## Try it:
Write out exactly the line containing "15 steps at" and all lines that come after it in the listing below, through the very last one.

## Data excerpt:
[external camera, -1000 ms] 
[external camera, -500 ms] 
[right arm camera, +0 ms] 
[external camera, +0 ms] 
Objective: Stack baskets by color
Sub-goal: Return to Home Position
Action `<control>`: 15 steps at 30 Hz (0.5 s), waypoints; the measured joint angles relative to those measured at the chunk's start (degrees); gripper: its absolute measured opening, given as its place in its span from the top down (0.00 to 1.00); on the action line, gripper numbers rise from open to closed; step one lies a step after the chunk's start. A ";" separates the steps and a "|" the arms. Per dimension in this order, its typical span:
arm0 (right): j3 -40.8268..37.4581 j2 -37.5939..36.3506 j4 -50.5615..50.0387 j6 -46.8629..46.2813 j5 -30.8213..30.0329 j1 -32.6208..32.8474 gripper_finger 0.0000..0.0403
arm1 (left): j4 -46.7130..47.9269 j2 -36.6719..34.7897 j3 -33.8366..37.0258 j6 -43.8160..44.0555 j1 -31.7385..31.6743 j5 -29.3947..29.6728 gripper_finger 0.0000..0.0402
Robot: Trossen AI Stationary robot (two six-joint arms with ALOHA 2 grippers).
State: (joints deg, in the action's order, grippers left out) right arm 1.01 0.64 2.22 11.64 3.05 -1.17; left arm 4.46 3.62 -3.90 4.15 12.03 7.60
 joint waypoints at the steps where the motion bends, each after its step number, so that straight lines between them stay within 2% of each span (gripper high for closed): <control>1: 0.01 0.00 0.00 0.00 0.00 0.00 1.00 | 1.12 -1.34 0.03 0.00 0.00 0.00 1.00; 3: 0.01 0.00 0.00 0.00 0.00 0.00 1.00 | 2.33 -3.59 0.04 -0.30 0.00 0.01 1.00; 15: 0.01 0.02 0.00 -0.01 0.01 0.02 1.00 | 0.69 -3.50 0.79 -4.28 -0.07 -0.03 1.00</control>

## Answer:
Action `<control>`: 15 steps at 30 Hz (0.5 s), waypoints; the measured joint angles relative to those measured at the chunk's start (degrees); gripper: its absolute measured opening, given as its place in its span from the top down (0.00 to 1.00); on the action line, gripper numbers rise from open to closed; step one lies a step after the chunk's start. A ";" separates the steps and a "|" the arms. Per dimension in this order, its typical span:
arm0 (right): j3 -40.8268..37.4581 j2 -37.5939..36.3506 j4 -50.5615..50.0387 j6 -46.8629..46.2813 j5 -30.8213..30.0329 j1 -32.6208..32.8474 gripper_finger 0.0000..0.0403
arm1 (left): j4 -46.7130..47.9269 j2 -36.6719..34.7897 j3 -33.8366..37.0258 j6 -43.8160..44.0555 j1 -31.7385..31.6743 j5 -29.3947..29.6728 gripper_finger 0.0000..0.0402
Robot: Trossen AI Stationary robot (two six-joint arms with ALOHA 2 grippers).
State: (joints deg, in the action's order, grippers left out) right arm 1.01 0.64 2.22 11.64 3.05 -1.17; left arm 4.46 3.62 -3.90 4.15 12.03 7.60
 joint waypoints at the steps where the motion bends, each after its step number, so that straight lines between them stay within 2% of each span (gripper high for closed): <control>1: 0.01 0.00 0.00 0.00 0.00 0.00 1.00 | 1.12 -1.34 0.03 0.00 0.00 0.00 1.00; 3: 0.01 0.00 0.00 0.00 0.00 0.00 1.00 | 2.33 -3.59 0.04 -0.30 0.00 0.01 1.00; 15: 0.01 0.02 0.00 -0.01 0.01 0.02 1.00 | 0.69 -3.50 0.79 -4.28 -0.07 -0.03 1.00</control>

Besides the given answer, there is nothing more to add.